What you should do: Every entry is to be returned exactly as it stands; the pictures are to be dropped.

==============================

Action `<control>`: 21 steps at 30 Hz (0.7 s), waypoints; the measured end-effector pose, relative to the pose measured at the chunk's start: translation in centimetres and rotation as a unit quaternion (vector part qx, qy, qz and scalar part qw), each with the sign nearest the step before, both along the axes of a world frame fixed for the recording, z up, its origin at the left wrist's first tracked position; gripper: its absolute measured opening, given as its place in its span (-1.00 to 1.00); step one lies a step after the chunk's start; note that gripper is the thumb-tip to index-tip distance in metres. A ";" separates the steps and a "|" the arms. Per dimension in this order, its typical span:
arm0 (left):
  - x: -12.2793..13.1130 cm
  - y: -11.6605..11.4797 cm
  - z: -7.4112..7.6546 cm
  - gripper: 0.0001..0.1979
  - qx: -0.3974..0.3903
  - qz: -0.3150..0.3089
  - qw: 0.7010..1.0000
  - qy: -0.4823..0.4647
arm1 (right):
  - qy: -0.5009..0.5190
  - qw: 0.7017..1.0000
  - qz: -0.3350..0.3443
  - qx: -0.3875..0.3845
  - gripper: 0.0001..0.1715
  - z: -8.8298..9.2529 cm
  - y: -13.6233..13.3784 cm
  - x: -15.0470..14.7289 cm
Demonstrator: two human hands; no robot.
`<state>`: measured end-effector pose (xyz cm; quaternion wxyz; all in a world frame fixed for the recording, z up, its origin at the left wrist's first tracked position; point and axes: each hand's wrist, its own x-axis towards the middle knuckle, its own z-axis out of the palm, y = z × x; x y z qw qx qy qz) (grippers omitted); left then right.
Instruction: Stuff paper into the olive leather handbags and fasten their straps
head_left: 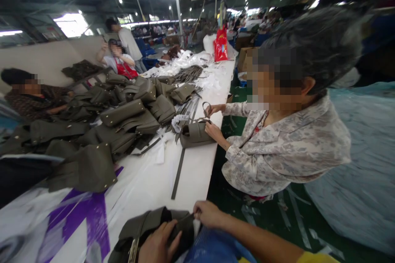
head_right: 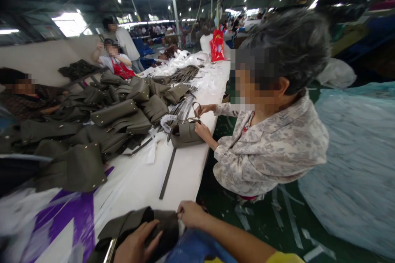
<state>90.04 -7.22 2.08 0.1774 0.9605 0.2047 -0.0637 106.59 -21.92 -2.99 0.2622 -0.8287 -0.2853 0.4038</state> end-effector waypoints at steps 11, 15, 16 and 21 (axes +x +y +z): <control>0.6 -0.3 1.6 -0.62 -0.088 0.047 0.995 -0.018 | -0.108 0.993 0.027 -0.038 -0.71 -3.3 -3.3 3.6; -0.9 0.4 2.6 -0.57 -0.159 0.078 0.984 -0.029 | -0.166 0.965 0.121 0.161 -0.41 -0.1 -1.4 0.0; -1.4 0.6 3.0 -0.63 -0.182 0.085 0.979 -0.035 | -0.169 0.952 0.152 0.206 -0.35 0.7 -0.8 -0.9; -3.5 1.2 3.0 -0.67 -0.206 0.098 0.972 -0.049 | -0.141 0.926 0.235 0.259 -0.37 2.3 0.9 -3.3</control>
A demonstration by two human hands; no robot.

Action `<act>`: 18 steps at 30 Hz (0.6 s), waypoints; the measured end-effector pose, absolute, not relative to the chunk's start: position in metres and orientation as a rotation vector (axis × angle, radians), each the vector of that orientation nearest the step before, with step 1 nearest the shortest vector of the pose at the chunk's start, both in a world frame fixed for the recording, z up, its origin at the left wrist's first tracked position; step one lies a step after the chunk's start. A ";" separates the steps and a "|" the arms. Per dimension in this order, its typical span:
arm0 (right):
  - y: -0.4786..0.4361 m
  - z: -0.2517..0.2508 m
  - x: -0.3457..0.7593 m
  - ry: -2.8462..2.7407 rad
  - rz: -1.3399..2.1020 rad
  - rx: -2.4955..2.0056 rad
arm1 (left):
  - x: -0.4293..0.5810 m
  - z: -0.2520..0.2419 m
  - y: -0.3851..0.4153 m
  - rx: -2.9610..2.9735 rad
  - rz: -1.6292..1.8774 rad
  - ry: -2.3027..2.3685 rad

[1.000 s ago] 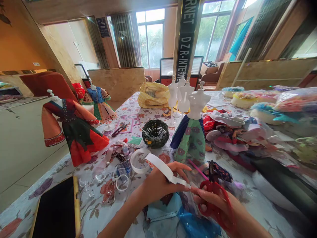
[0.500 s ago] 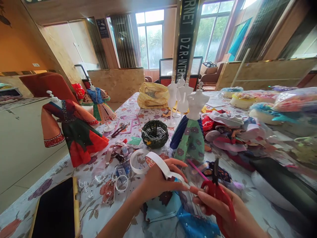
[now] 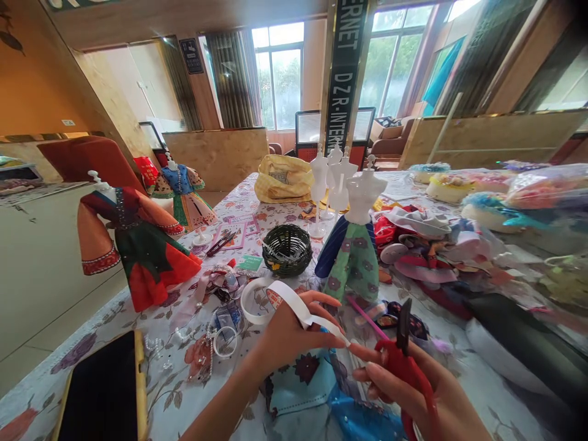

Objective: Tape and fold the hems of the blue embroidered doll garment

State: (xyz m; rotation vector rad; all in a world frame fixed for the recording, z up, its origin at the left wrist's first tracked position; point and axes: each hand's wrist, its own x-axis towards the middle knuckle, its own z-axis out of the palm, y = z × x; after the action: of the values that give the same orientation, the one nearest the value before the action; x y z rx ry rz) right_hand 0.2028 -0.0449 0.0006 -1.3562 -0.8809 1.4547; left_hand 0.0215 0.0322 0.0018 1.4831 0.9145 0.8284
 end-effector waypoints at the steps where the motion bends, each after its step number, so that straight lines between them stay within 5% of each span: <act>1: -0.044 -0.001 0.203 -0.873 1.468 -1.346 | 0.022 0.002 0.032 1.471 0.836 0.923; 18: -0.033 -0.007 0.201 -0.667 1.668 -1.231 | 0.023 -0.004 0.034 1.392 0.899 0.781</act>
State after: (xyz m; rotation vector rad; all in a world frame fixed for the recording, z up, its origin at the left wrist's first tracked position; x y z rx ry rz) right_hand 0.2006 -0.0329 -0.0075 -1.2312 -0.6667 1.6683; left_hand 0.0230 0.0337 -0.0042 1.3919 0.7808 0.8993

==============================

Reply to the task:
Action `<control>`: 21 steps at 30 Hz (0.7 s), waypoints; the measured end-effector pose, relative to the pose measured at the chunk's start: translation in centimetres and rotation as a unit quaternion (vector part qx, qy, qz and scalar part qw), each with the sign nearest the step before, both along the axes of a world frame fixed for the recording, z up, its origin at the left wrist's first tracked position; gripper: its absolute measured opening, given as its place in its span (-1.00 to 1.00); step one lies a step after the chunk's start; note that gripper is the thumb-tip to index-tip distance in metres. A ";" separates the steps and a "|" the arms. Per dimension in this order, its typical span:
arm0 (left):
  - x: -12.2793..13.1130 cm
  - y: -11.6605..11.4797 cm
  - z: -7.4112..7.6546 cm
  - gripper: 0.0001..0.1979
  - qx: -0.3974..0.3903
  - qz: -0.3150..0.3089
  - qw: 0.7010..1.0000
  - qy: -0.4823..0.4647
arm1 (right):
  - qy: -0.5009..0.5190
  - qw: 0.7017..1.0000
  - qz: -0.3350..0.3443
  - qx: -0.3875..0.3845
  - gripper: 0.0001..0.1715
  - z: -8.8298..9.2529 cm
  - y: -13.6233..13.3784 cm
  - x: -15.0470..14.7289 cm
Demonstrator: two human hands; no robot.
`<state>`: measured end-effector pose (xyz cm; quaternion wxyz; all in a world frame fixed for the recording, z up, its origin at the left wrist's first tracked position; point and axes: each hand's wrist, its own x-axis towards the middle knuckle, its own z-axis out of the palm, y = z × x; x y z qw qx qy qz) (grippers omitted); left then right.
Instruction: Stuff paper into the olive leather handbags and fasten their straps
head_left: 
head_right: 
<state>90.04 -7.22 2.08 0.1774 0.9605 0.2047 -0.0637 106.59 -21.92 -2.99 0.2622 -0.8287 -0.2853 0.4038</state> end-effector waypoints at steps 11, 15, 16 and 21 (axes +x +y +z): <control>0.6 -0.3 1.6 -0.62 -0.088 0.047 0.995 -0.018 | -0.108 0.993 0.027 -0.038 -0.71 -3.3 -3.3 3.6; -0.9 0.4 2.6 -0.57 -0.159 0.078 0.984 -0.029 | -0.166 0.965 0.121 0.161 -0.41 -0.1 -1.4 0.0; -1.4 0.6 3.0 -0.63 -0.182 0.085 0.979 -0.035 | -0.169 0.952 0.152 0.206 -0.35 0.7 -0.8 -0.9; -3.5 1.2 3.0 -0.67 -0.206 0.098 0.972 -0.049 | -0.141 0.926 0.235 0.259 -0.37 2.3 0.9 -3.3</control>
A demonstration by two human hands; no robot.

Action `<act>`: 18 steps at 30 Hz (0.6 s), waypoints; the measured end-effector pose, absolute, not relative to the chunk's start: position in metres and orientation as a rotation vector (axis × angle, radians), each the vector of that orientation nearest the step before, with step 1 nearest the shortest vector of the pose at the chunk's start, both in a world frame fixed for the recording, z up, its origin at the left wrist's first tracked position; step one lies a step after the chunk's start. A ";" separates the steps and a "|" the arms. Per dimension in this order, its typical span:
arm0 (right):
  - y: -0.4786..0.4361 m
  - z: -0.2517..0.2508 m
  - x: -0.3457..0.7593 m
  - ry: -2.8462..2.7407 rad
  - rz: -1.3399..2.1020 rad
  - rx: -2.4955..2.0056 rad
arm1 (left):
  - x: -0.4293..0.5810 m
  - z: -0.2520..0.2419 m
  - y: -0.3851..0.4153 m
  - rx: -2.9610..2.9735 rad
  - rz: -1.6292..1.8774 rad
  - ry: -2.3027..2.3685 rad

[1.000 s ago] 
[0.500 s ago] 
[now] 

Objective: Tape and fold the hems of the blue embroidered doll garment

State: (xyz m; rotation vector rad; all in a world frame fixed for the recording, z up, its origin at the left wrist's first tracked position; point and axes: each hand's wrist, its own x-axis towards the middle knuckle, its own z-axis out of the palm, y = z × x; after the action: of the values that give the same orientation, the one nearest the value before the action; x y z rx ry rz) right_hand 0.2028 -0.0449 0.0006 -1.3562 -0.8809 1.4547; left_hand 0.0215 0.0322 0.0018 1.4831 0.9145 0.8284
 end-effector waypoints at the steps where the motion bends, each after its step number, so that straight lines between them stay within 5% of each span: <act>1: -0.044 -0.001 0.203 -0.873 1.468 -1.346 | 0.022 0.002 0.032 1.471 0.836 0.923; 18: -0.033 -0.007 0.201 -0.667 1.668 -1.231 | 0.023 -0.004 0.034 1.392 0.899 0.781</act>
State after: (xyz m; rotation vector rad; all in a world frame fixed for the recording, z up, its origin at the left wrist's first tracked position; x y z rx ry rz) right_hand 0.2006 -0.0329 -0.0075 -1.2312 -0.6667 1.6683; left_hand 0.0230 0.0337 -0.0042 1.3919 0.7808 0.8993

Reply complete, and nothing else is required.